** DATA FOR THIS TASK follows **
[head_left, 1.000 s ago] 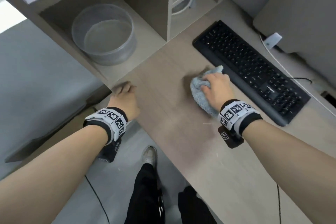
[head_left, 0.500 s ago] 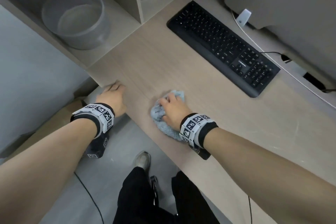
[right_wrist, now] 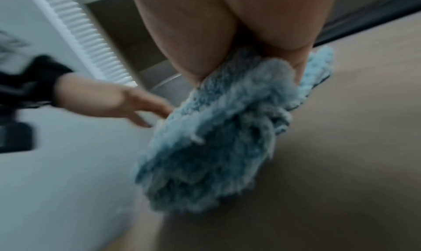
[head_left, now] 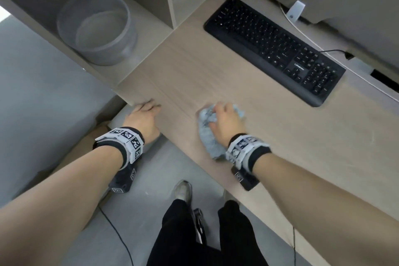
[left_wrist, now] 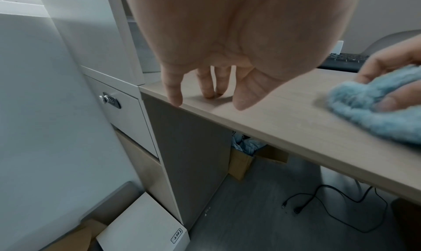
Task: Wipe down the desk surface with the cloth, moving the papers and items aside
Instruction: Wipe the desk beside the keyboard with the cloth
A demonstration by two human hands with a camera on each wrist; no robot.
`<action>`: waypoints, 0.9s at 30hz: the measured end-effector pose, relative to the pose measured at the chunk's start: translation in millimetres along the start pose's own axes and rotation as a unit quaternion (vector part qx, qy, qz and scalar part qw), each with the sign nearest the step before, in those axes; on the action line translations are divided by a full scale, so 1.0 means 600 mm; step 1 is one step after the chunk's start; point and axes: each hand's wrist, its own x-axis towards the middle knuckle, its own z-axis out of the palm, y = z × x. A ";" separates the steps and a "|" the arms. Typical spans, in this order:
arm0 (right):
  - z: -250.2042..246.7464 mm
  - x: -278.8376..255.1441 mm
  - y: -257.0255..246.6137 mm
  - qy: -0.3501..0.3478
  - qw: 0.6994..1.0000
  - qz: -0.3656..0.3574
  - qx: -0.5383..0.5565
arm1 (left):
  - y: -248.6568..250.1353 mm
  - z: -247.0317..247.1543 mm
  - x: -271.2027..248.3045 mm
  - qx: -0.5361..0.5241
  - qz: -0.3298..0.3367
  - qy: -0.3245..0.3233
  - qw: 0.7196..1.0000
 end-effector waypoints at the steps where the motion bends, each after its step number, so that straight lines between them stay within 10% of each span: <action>1: 0.023 -0.013 -0.035 -0.036 0.998 -0.045 0.021 | -0.001 -0.001 0.001 0.000 0.006 0.003 1.000; 5: 0.037 -0.026 -0.095 -0.102 0.984 -0.124 0.078 | -0.009 -0.003 0.011 -0.012 0.027 -0.013 0.999; 10: -0.073 0.073 -0.024 0.062 0.992 0.024 0.112 | -0.030 -0.005 0.009 -0.089 0.009 0.039 0.995; 13: -0.086 0.112 -0.010 0.046 0.996 0.045 0.054 | -0.037 -0.006 -0.003 -0.091 -0.011 0.044 0.995; 22: 0.064 0.002 -0.114 -0.067 0.968 -0.234 -0.064 | -0.033 -0.010 -0.003 -0.028 -0.001 0.019 0.999; 27: -0.027 0.006 -0.008 0.021 0.997 -0.032 0.061 | -0.019 -0.016 -0.005 -0.015 -0.021 -0.008 1.000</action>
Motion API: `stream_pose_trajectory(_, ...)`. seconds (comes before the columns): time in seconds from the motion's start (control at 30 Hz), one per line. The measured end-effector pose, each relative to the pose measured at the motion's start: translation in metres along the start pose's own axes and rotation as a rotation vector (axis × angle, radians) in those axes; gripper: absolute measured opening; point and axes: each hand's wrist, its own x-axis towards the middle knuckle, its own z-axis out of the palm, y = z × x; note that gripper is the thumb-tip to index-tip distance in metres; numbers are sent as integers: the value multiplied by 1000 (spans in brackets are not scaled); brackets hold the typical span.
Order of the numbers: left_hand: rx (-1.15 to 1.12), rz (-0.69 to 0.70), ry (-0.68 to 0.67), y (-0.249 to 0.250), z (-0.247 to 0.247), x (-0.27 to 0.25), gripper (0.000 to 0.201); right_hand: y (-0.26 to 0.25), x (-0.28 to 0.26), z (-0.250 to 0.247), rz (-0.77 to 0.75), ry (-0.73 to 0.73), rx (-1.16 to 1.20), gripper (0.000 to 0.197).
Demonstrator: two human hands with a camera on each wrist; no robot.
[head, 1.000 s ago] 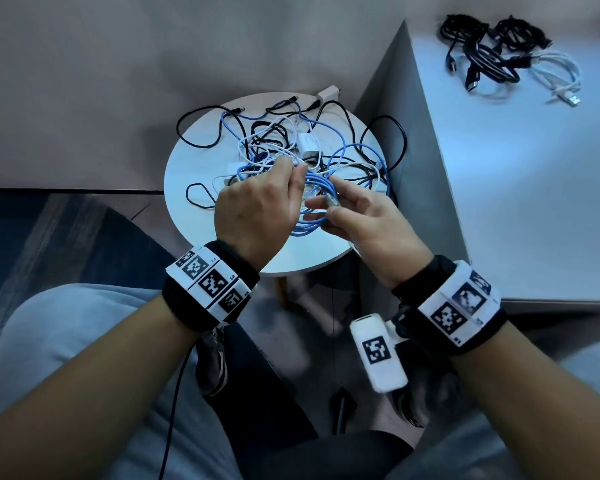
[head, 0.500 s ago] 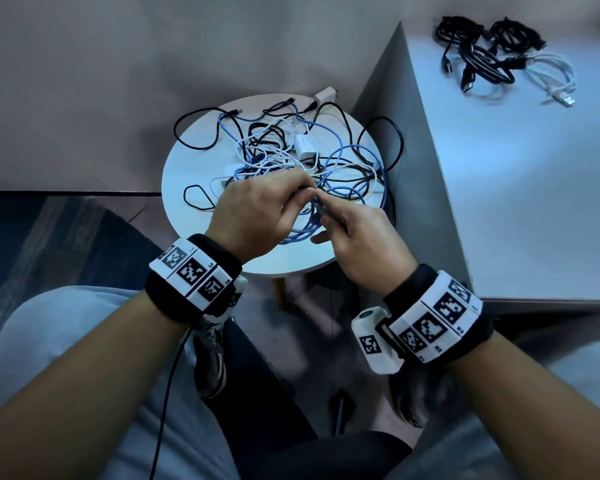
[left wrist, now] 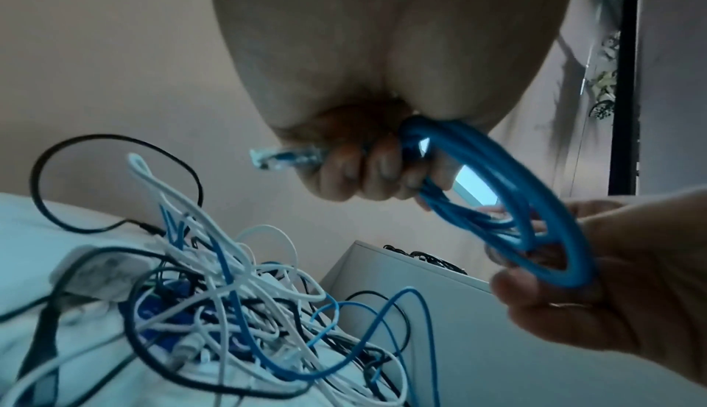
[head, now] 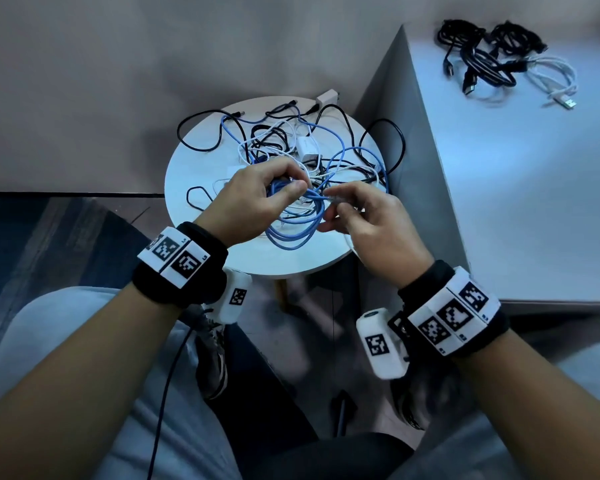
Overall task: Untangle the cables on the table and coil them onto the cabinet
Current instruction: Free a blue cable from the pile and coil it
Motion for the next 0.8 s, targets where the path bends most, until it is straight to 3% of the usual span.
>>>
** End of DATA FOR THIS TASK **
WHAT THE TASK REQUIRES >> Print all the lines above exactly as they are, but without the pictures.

RESPONSE >>
[head_left, 1.000 s ago] 
[head_left, 0.500 s ago] 
[right_wrist, now] 
[head_left, now] 
[left_wrist, now] 
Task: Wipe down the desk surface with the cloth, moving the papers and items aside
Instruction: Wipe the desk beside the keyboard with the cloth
A demonstration by two human hands with a camera on each wrist; no robot.
`<action>`: waypoints, 0.9s at 30hz: the measured end-effector pose, relative to the pose measured at the chunk's start: translation in millimetres along the start pose's own axes and rotation as a unit quaternion (vector part qx, qy, qz and scalar part qw), each with the sign nearest the step before, in those axes; on the action line translations are divided by a full scale, so 1.0 means 600 mm; step 1 is one step after the chunk's start; point and axes: each hand's wrist, its own x-axis towards the middle knuckle, its own z-axis out of the palm, y = z × x. A ";" separates the steps and a "|" the arms. Typical spans, in this order:
arm0 (right):
  - z: -250.2042..246.7464 mm
  - x: -278.8376..255.1441 mm
  - y: -257.0255..246.6137 mm
  - qy: -0.3501..0.3478
  - qw: 0.6994..1.0000
  - qz: -0.3656..0.3574
  - qx: -0.5383..0.5565
arm1 (left):
  - y: -248.6568..250.1353 mm
  - z: -247.0317..247.1543 mm
  - x: -271.2027..248.3045 mm
  - qx: -0.5361..0.5241
  - qz: -0.3298..0.3367
  - qy: -0.3245..0.3233
  - qw: 0.7196..1.0000
 end-effector waypoints at the steps where the motion bends, each after its step number, so that straight lines between them stay within 10% of each span: <action>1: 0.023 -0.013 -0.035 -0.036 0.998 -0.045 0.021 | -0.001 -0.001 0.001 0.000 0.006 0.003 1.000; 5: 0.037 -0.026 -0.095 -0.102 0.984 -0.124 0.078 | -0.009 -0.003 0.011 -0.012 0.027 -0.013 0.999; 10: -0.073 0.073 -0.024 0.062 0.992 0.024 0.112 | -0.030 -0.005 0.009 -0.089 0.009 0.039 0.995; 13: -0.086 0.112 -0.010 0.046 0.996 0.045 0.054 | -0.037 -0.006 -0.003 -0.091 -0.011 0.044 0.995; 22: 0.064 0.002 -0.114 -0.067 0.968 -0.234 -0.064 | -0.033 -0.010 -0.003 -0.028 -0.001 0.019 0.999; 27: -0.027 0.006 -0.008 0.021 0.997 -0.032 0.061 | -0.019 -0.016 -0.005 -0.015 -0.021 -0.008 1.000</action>
Motion API: `stream_pose_trajectory(_, ...)`. seconds (comes before the columns): time in seconds from the motion's start (control at 30 Hz), one per line. The measured end-effector pose, each relative to the pose measured at the motion's start: translation in metres along the start pose's own axes and rotation as a rotation vector (axis × angle, radians) in those axes; gripper: absolute measured opening; point and axes: each hand's wrist, its own x-axis towards the middle knuckle, its own z-axis out of the palm, y = z × x; note that gripper is the thumb-tip to index-tip distance in metres; numbers are sent as integers: the value multiplied by 1000 (spans in brackets are not scaled); brackets hold the typical span.
Order of the numbers: left_hand: rx (-1.15 to 1.12), rz (-0.69 to 0.70), ry (-0.68 to 0.67), y (-0.249 to 0.250), z (-0.247 to 0.247), x (-0.27 to 0.25), gripper (0.000 to 0.201); right_hand: y (-0.26 to 0.25), x (-0.28 to 0.26), z (-0.250 to 0.247), rz (-0.77 to 0.75), ry (-0.73 to 0.73), rx (-1.16 to 1.20), gripper (0.000 to 0.197).
Demonstrator: two human hands with a camera on each wrist; no robot.
[head, 1.000 s ago] 
[head, 0.500 s ago] 
[left wrist, now] 
[head, now] 
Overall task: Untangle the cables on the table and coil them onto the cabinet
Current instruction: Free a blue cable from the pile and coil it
Motion for the next 0.8 s, targets where the path bends most, until it is straight to 3% of the usual span.
>>>

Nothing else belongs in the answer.